Metastasis is the leading cause of death for cancer patients. During cancer progression, the initial detachment of cells from the primary tumor and the later colonization of a secondary organ are characterized as limiting steps for metastasis. Epithelial-mesenchymal transition (EMT) and mesenchymal-epithelial transition (MET) are opposite dynamic multistep processes that enable these critical events in metastasis by altering the phenotype of cancer cells and improving their ability to migrate, invade and seed at distant organs. Among the molecular pathways that promote tumorigenesis in late-stage cancers, transforming growth factor-β (TGF-β) is described as an EMT master inducer by controlling different genes and proteins related to cytoskeleton assembly, cell-cell attachment and extracellular matrix remodeling. Still, despite the successful outcomes of different TGF-β pharmacological inhibitors in cell culture (in vitro) and animal models (in vivo), results in cancer clinical trials are poor or inconsistent at least, highlighting the existence of crucial components in human cancers that have not been properly explored. Here we review most recent findings to provide perspectives bridging the gap between on-target anti-TGF-β therapies in vitro and in pre-clinical models and the poor clinical outcomes in treating cancer patients. Specifically, we focus on (i) the dual roles of TGF-β signaling in cancer metastasis; (ii) dynamic signaling; (iii) functional differences of TGF-β free in solution vs. in exosomes; (iv) the regulatory effects of tumor microenvironment (TME) – particularly by cancer-associated fibroblasts – on TGF-β signaling pathway. Clearly identifying and establishing those missing links may provide strategies to revitalize and clinically improve the efficacy of TGF-β targeted therapies.

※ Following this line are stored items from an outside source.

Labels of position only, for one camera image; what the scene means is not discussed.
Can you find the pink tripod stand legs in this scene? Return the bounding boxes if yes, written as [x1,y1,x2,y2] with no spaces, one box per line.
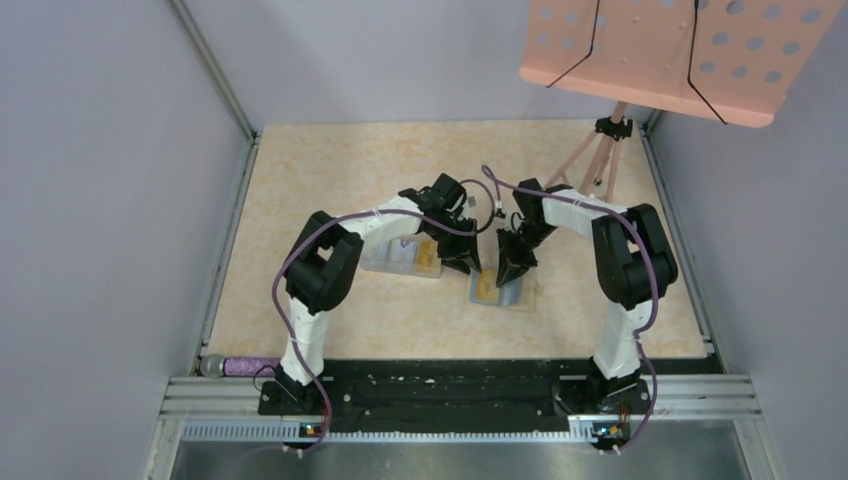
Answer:
[544,101,634,203]

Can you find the pink music stand desk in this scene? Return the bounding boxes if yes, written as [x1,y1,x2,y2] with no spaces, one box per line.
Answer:
[519,0,844,128]

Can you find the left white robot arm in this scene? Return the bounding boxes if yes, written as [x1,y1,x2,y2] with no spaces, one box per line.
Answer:
[271,174,482,414]

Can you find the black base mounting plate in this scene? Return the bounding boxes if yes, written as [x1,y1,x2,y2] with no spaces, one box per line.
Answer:
[258,357,723,435]

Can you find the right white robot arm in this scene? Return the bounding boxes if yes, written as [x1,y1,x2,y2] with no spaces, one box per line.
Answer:
[496,179,678,412]

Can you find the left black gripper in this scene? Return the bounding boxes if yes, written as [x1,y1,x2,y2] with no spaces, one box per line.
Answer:
[425,215,482,275]

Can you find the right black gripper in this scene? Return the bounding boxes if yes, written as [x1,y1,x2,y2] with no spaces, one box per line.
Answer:
[496,221,558,288]

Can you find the clear plastic card tray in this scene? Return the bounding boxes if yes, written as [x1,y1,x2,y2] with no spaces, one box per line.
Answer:
[359,237,443,278]

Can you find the aluminium frame rail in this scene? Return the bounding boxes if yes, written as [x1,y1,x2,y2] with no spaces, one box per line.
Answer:
[143,374,787,479]

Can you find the purple glitter microphone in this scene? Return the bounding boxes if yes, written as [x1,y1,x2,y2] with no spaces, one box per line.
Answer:
[197,355,279,378]

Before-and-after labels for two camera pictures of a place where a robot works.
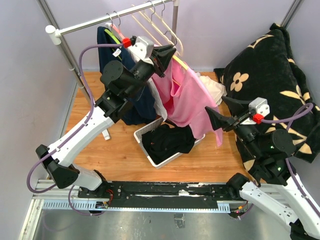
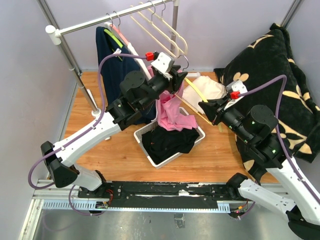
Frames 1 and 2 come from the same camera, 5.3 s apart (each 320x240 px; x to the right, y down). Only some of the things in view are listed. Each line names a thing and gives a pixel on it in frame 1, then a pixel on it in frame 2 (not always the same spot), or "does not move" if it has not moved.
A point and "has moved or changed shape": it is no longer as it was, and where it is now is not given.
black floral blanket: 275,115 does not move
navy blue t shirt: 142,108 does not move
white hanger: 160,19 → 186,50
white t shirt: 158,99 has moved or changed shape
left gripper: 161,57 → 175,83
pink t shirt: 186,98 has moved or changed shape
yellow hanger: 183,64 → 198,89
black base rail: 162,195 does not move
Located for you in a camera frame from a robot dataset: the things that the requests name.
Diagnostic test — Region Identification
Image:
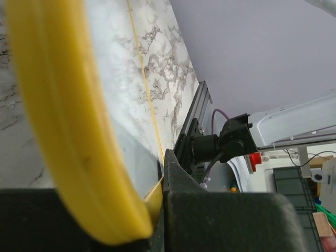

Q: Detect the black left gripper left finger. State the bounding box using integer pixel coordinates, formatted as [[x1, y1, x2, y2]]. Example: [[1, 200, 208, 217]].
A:
[[1, 189, 164, 251]]

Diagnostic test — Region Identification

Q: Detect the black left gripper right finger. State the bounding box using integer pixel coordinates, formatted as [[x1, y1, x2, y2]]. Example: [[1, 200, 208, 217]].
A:
[[163, 150, 307, 251]]

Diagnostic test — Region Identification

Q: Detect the yellow framed whiteboard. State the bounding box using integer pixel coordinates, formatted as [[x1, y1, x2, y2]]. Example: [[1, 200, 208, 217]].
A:
[[5, 0, 166, 245]]

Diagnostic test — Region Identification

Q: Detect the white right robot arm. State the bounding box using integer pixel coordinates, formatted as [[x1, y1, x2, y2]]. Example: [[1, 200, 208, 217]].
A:
[[186, 1, 335, 148]]

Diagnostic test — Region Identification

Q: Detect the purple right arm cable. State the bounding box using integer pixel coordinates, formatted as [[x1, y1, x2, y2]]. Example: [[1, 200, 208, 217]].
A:
[[211, 109, 230, 134]]

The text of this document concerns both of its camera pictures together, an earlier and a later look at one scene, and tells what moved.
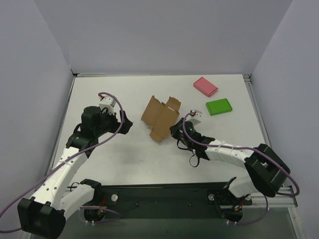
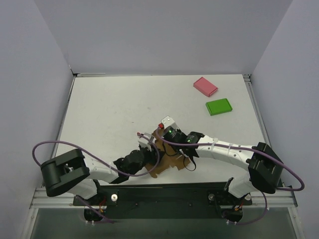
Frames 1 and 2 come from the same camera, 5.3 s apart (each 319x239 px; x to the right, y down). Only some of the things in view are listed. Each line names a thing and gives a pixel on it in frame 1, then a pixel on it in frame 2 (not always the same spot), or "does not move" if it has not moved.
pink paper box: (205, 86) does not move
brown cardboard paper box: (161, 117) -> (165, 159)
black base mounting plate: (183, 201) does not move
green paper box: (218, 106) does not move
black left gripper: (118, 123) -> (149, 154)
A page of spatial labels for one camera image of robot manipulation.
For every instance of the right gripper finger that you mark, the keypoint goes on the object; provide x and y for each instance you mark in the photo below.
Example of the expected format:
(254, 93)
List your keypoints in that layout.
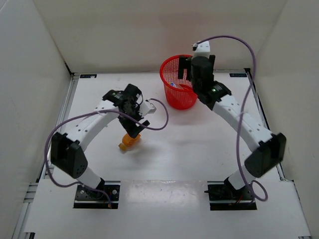
(184, 64)
(212, 61)

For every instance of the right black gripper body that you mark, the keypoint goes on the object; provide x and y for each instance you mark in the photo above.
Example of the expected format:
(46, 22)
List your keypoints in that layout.
(196, 87)

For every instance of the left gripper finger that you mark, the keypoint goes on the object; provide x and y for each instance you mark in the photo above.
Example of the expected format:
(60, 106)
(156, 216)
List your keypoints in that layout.
(130, 127)
(143, 124)

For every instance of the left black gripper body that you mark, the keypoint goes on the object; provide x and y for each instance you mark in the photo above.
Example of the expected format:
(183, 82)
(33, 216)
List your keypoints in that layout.
(134, 111)

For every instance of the orange plastic bottle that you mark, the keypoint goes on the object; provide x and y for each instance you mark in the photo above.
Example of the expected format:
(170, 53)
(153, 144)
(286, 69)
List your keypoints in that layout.
(128, 142)

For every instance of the clear bottle blue cap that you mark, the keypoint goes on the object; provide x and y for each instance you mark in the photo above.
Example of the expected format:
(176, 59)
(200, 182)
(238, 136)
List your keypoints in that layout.
(180, 87)

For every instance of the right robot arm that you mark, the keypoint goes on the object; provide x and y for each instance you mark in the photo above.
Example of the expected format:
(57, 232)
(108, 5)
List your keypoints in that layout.
(267, 149)

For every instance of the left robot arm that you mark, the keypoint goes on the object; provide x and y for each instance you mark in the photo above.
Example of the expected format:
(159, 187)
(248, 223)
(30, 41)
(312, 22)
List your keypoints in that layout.
(67, 149)

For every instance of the red mesh plastic bin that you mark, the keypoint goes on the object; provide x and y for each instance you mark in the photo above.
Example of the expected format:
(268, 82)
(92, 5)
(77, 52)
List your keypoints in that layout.
(176, 99)

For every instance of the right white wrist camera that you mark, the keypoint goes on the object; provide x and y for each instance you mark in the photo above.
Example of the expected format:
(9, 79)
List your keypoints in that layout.
(201, 49)

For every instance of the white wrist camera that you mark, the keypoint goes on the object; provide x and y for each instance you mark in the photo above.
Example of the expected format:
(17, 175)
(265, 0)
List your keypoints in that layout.
(201, 49)
(146, 107)

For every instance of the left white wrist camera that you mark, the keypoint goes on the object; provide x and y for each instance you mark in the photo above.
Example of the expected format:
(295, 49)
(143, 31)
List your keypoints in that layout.
(146, 107)

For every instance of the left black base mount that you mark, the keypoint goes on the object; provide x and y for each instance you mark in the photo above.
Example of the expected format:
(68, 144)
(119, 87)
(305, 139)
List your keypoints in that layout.
(86, 199)

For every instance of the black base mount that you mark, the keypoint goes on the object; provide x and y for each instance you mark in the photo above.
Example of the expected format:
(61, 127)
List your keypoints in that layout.
(86, 199)
(221, 198)

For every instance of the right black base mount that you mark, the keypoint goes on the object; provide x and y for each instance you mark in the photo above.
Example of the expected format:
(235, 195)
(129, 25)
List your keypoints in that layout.
(221, 198)

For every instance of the left aluminium frame rail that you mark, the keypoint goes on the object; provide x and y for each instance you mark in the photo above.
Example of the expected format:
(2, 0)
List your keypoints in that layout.
(19, 232)

转移是癌症患者死亡的主要原因。在癌症进展过程中，细胞从原发肿瘤中的最初分离以及随后第二器官的定植被表征为转移的限制步骤。上皮-间质转化（EMT）和间质-上皮转化（MET）是相反的动态多步过程，这些过程通过改变癌细胞的表型并提高其在远处器官的迁移，侵袭和繁殖的能力而使这些关键事件发生在转移中。在晚期癌症中促进肿瘤发生的分子途径中，转化生长因子-β（TGF-β）被描述为通过控制与细胞骨架组装，细胞-细胞附着和细胞外基质重塑有关的不同基因和蛋白质而成为EMT主诱导剂。仍然，体外）和动物模型（体内），癌症临床试验的结果至少很差或不一致，这突出表明了人类癌症中关键要素的存在，而这些要素尚未得到适当的探索。在这里，我们回顾了最新的发现，以期弥合目标抗TGF-β治疗之间的差距体外以及临床前模型和治疗癌症患者的不良临床结果。具体而言，我们专注于（i）TGF-β信号传导在癌症转移中的双重作用；（ii）动态信令；（iii）溶液中游离TGF-β与外来体中游离TGF-β的功能差异；（iv）肿瘤微环境（TME），特别是癌症相关的成纤维细胞，对TGF-β信号通路的调节作用。清楚地确定并建立那些缺失的联系可能会为振兴TGF-β靶向疗法并在临床上提高疗效提供战略。